Final answer:
The question deals with statistical concepts related to the normal distribution and involves calculations based on the sample standard deviation. It also covers areas such as calculating probabilities and constructing confidence intervals when population standard deviations are known.
Step-by-step explanation:
The subject of the question involves a normal distribution and understanding of how sample standard deviation applies to a population.
- In statistical terms, a normal distribution is a probability distribution that is symmetric about the mean. Each given scenario in the question presents a situation where a sample is taken from a larger population, and statistical measures such as mean, standard deviation, and size of the sample (n) are provided. These measures are critical in finding probabilities, making predictions, and inferring characteristics about the larger population from the sample.
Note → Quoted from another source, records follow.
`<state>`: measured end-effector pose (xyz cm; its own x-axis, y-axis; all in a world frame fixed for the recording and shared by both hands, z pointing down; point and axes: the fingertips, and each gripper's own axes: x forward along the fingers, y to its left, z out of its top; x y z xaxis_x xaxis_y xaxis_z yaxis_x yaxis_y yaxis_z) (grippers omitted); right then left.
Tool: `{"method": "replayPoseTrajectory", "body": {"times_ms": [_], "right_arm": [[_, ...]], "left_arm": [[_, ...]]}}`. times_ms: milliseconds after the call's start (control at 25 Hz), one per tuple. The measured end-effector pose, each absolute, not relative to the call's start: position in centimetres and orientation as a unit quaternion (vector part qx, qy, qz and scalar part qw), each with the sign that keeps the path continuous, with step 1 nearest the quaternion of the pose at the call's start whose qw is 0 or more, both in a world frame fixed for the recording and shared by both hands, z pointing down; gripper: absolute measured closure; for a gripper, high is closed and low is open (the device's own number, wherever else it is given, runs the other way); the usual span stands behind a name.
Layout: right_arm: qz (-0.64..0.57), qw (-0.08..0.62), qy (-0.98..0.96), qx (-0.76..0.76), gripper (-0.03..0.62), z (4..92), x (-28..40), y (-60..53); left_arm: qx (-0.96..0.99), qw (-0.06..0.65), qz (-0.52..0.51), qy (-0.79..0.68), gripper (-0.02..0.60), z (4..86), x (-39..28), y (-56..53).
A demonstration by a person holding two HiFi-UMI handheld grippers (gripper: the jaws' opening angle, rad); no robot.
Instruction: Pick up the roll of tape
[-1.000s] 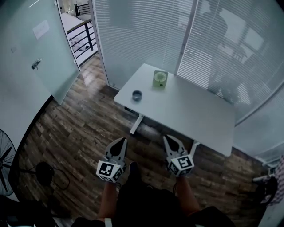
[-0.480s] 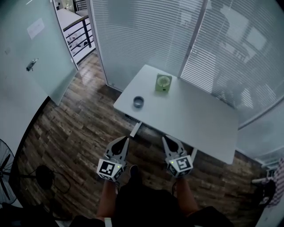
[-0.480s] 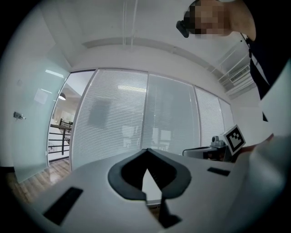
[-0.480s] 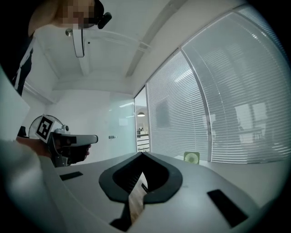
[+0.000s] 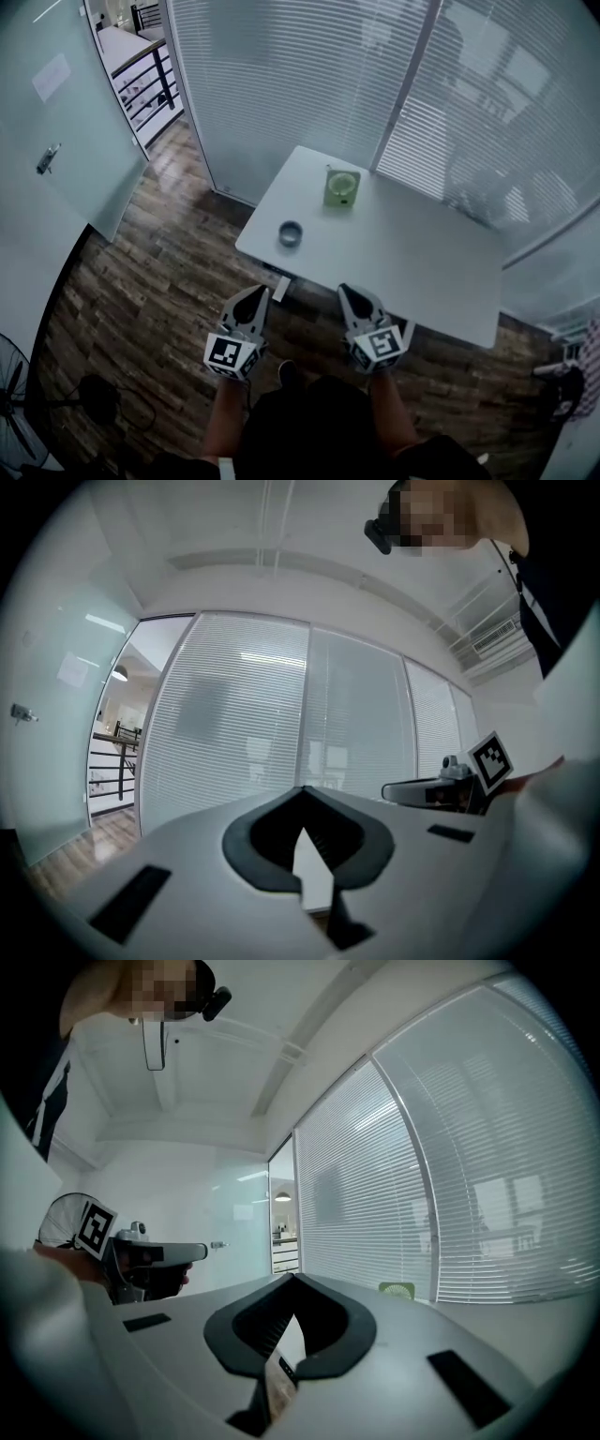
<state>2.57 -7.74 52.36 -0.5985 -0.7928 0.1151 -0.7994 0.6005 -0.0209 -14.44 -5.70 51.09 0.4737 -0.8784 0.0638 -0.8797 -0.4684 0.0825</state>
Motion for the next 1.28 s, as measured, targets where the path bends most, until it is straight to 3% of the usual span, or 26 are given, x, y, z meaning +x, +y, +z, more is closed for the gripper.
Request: {"method": "replayPoseTrajectory", "body": {"times_ms": [680, 1120, 1280], "right_arm": [[0.038, 0.045, -0.900, 0.432, 0.588, 53.2, 2.5, -15.7], [0.028, 0.041, -0.912, 0.408, 0.588, 52.9, 1.4, -23.9], [0.055, 0.040, -0.912, 0.403, 0.588, 52.7, 1.0, -25.6]], "left_arm": [[0.861, 0.050, 0.011, -0.506, 0.575, 52.7, -13.7, -14.0], [0.851, 0.015, 0.068, -0.520, 0.575, 56.2, -13.4, -21.7], [0.851, 0.036, 0.077, -0.519, 0.575, 57.1, -13.5, -23.1]]}}
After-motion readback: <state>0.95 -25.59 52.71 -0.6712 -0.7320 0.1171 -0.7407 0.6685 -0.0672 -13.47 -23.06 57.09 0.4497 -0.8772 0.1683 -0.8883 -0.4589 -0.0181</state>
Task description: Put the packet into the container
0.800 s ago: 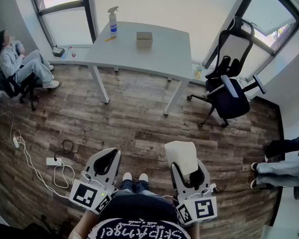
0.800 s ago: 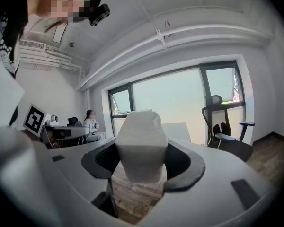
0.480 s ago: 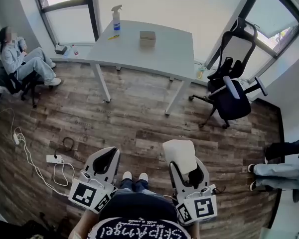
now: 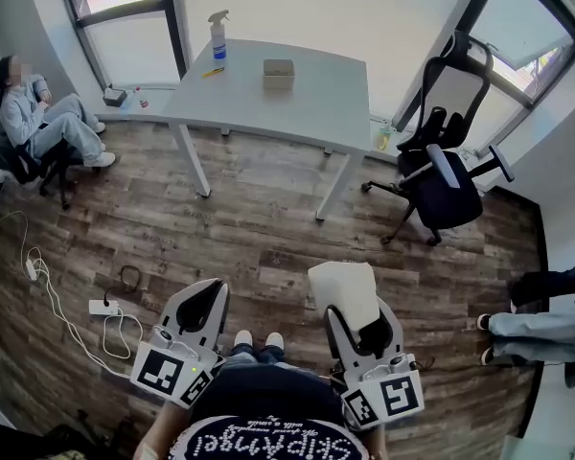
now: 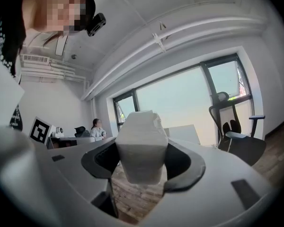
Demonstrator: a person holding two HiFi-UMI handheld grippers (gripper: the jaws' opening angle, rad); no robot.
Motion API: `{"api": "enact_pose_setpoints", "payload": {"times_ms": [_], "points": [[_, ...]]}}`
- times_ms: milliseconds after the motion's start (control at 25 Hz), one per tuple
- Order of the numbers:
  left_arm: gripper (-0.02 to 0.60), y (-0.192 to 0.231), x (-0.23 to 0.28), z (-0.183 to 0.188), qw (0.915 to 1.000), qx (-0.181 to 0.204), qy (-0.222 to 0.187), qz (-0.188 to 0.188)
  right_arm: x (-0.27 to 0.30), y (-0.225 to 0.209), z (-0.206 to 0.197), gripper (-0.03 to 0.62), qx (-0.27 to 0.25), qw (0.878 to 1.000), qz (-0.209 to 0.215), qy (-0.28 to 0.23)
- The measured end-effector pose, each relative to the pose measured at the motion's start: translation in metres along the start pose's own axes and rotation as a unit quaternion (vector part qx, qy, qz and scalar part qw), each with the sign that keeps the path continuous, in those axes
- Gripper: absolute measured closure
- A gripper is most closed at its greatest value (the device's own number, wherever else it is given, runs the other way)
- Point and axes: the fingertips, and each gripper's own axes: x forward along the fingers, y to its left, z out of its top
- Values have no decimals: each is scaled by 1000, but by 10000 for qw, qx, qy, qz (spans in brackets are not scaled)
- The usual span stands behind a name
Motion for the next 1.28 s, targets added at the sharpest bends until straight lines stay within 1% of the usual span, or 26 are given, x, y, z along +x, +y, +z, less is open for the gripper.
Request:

- For example, in analyzing the NUMMI assembly line's quality control, given that 10 percent of the cars are defective and a sample size of 100 cars is taken, we can apply the 68-95-99.7 empirical rule (also known as the three-sigma rule) to make predictions about the distribution of defective cars in the sample. The rule states that approximately 68% of data falls within one standard deviation of the mean, 95% within two standard deviations, and 99.7% within three standard deviations in a normal distribution.
- When calculating a confidence interval for an unknown population mean with known population standard deviation, we would use the normal distribution to calculate the error bound, following specific steps to construct the interval and interpret results.